We are working on new and improved versions of humanLLmappings (along
with rat and mouse).  The contents will be similar, but we are making
some significant changes.  In particular, we are trying to make the
data maps as similar as possible to those found in the common
Affymetrix chip-based packages.  This will make programatic use of the
packages easier.

For human, mouse, and rat, the central ID will be Entrez Gene.  This
will not be the case for all organism level packages,
e.g. S. cerevisiae where EG is not the ID chosen by the research
community.  Therefore, we propose the following naming scheme for new
organism level annotation data packages:

    org.<organism>.db

where <organism> is the UniGene organism abbreviation [1].  To start
with, then, we will have:

   org.Hs.db
   org.Mm.db
   org.Rn.db

The 'org' prefix identifies the package as organism wide and will make
it easy for these packages to sort next to each other.  Using UniGene
organism abbreviations gives us a short, specific, and reliable
abbreviation.  The 'db' suffix indicates that these packages will be
backed by a DB (SQLite) and use the AnnotationDbi interface.

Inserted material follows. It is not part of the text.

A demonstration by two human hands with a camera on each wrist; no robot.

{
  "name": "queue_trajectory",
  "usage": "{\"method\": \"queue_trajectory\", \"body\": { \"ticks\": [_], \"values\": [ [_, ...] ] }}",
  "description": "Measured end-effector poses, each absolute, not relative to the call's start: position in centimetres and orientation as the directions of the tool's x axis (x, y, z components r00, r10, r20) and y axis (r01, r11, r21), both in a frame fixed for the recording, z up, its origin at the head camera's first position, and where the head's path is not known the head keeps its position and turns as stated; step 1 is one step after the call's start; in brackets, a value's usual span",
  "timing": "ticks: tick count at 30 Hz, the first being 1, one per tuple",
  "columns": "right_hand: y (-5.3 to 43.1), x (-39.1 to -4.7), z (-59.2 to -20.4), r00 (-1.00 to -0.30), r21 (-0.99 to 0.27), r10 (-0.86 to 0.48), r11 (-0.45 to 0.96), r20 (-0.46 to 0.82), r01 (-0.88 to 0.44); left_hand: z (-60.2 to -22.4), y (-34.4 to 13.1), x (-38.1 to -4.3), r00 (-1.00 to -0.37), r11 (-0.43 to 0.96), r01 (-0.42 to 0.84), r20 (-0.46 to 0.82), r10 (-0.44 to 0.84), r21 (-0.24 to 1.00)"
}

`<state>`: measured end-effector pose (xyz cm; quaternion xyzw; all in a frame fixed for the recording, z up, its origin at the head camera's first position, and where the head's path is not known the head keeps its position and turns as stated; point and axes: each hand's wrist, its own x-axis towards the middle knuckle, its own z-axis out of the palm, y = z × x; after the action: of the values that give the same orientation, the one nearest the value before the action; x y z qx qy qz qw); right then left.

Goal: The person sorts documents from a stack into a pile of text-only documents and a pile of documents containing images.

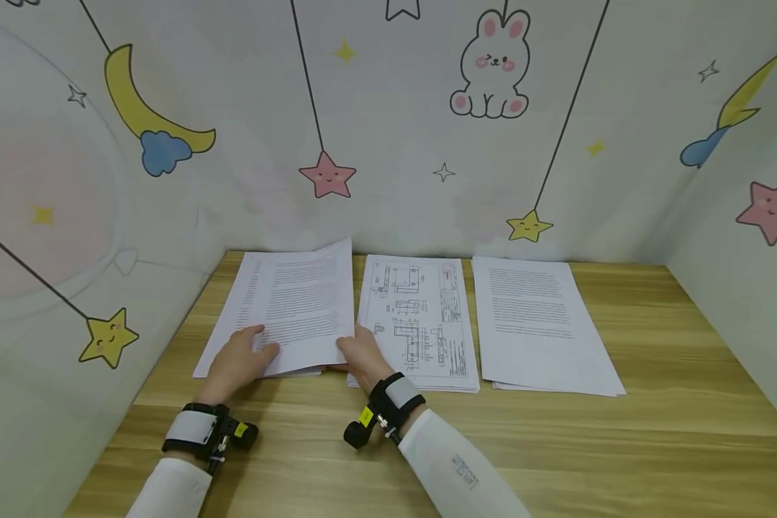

One possible downside is that if an alternative primary ID emerges
(e.g. an ensembl based) then we would need to add a way to
distinguish.  But we felt it was easier to cross that bridge when we
get there.

Comments?  Suggestions?  Concerns?  Send them along.  If we don't hear
anything by next Wednesday 25 July, we will move forward with this
proposal.

Best,

+ seth

[1] There is probably a more graceful way, but you can find an
abbreviation by browsing here__ and clicking on the number in the
right column in the row for the organism of interest.